TASK BRIEF.
Please say how many lines in the records contain the word "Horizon", giving only the number.

INPUT DATA Start Marker

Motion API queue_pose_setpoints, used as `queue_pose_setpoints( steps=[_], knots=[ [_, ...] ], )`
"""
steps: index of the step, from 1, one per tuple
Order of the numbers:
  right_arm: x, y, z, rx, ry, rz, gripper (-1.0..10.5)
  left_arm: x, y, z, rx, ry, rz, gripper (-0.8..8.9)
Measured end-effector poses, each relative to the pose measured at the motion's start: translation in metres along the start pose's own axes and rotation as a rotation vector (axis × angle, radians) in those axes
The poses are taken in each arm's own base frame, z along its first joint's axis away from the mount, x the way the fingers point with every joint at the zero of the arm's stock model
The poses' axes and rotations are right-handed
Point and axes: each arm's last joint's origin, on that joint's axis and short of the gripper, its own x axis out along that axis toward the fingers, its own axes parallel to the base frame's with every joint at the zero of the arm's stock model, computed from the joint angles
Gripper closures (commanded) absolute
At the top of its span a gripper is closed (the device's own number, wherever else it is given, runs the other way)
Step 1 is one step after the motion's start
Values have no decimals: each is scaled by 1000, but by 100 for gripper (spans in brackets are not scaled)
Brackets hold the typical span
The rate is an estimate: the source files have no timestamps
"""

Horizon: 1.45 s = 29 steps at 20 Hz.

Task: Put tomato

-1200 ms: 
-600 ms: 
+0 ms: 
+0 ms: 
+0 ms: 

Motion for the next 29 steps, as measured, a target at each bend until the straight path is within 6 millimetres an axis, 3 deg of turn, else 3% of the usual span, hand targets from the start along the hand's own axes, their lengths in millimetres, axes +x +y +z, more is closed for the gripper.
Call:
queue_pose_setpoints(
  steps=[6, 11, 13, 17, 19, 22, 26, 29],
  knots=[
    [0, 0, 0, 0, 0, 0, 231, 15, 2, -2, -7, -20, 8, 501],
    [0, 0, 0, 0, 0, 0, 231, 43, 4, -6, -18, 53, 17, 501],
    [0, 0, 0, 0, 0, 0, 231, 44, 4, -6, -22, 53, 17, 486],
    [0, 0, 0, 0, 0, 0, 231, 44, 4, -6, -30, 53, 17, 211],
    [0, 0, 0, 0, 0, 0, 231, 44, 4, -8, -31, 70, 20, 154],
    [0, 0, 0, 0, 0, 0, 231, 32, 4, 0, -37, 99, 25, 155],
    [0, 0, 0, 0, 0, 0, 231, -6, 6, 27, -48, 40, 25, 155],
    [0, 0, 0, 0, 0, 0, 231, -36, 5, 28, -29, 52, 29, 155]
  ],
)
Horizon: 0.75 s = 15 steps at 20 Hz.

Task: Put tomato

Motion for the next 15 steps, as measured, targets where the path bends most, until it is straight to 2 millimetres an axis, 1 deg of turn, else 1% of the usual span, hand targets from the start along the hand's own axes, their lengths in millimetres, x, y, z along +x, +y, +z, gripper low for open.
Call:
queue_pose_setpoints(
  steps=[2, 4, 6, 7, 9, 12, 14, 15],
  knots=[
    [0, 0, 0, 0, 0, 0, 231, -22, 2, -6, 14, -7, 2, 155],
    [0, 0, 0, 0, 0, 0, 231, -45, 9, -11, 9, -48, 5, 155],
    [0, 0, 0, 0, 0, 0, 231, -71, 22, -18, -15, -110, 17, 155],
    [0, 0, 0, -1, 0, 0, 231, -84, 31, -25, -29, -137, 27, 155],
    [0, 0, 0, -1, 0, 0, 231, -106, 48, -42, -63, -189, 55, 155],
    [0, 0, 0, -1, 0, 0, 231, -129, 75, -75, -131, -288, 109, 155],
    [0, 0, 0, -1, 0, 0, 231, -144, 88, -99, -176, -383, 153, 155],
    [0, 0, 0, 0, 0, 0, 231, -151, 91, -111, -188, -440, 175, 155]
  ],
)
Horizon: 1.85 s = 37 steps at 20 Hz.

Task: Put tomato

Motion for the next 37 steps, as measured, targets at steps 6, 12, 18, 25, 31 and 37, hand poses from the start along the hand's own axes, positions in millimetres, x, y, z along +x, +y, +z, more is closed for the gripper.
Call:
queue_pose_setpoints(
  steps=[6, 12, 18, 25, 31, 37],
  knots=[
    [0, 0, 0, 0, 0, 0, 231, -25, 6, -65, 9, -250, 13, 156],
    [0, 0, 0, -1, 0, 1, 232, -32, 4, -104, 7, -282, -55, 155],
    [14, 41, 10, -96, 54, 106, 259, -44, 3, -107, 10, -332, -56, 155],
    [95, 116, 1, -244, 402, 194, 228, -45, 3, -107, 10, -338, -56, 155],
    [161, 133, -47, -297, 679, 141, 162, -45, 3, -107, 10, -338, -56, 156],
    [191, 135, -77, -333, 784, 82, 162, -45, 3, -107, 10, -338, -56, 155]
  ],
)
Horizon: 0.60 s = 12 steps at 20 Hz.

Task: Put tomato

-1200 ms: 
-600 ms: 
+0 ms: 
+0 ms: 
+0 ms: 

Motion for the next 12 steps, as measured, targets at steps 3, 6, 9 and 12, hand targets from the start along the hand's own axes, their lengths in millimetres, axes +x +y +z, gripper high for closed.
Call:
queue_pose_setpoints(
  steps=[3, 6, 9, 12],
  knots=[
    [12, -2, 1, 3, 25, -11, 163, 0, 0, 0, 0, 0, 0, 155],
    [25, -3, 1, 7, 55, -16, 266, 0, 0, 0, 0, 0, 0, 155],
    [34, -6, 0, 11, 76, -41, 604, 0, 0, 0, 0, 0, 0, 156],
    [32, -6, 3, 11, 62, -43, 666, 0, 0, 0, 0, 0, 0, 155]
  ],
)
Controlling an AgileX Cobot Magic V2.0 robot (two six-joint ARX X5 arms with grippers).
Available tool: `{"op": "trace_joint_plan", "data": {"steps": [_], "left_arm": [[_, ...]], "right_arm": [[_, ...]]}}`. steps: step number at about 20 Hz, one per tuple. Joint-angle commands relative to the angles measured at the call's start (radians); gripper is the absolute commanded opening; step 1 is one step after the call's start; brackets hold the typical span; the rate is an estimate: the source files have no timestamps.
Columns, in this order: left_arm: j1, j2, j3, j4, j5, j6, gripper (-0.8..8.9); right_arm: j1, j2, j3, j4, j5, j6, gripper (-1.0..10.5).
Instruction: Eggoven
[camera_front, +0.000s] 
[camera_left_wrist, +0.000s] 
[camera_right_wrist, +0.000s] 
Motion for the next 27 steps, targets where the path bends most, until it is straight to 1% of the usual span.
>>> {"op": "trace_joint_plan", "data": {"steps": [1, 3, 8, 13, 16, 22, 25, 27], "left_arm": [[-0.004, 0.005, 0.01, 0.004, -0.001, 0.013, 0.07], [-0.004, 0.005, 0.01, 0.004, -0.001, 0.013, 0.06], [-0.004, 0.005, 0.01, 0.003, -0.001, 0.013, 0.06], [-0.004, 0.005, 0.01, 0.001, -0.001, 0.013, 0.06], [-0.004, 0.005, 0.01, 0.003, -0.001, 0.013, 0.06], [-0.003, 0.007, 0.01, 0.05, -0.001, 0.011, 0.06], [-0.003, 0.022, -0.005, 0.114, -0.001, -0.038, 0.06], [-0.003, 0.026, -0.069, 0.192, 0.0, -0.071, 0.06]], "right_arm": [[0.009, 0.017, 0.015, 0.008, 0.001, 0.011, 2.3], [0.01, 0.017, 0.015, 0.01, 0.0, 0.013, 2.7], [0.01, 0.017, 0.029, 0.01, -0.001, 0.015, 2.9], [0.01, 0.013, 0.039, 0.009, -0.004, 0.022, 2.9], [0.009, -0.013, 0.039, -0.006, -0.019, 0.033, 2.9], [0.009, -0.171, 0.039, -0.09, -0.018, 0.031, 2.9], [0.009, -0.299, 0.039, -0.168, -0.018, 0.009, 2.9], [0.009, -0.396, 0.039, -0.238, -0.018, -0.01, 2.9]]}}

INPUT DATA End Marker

ANSWER BOX.
4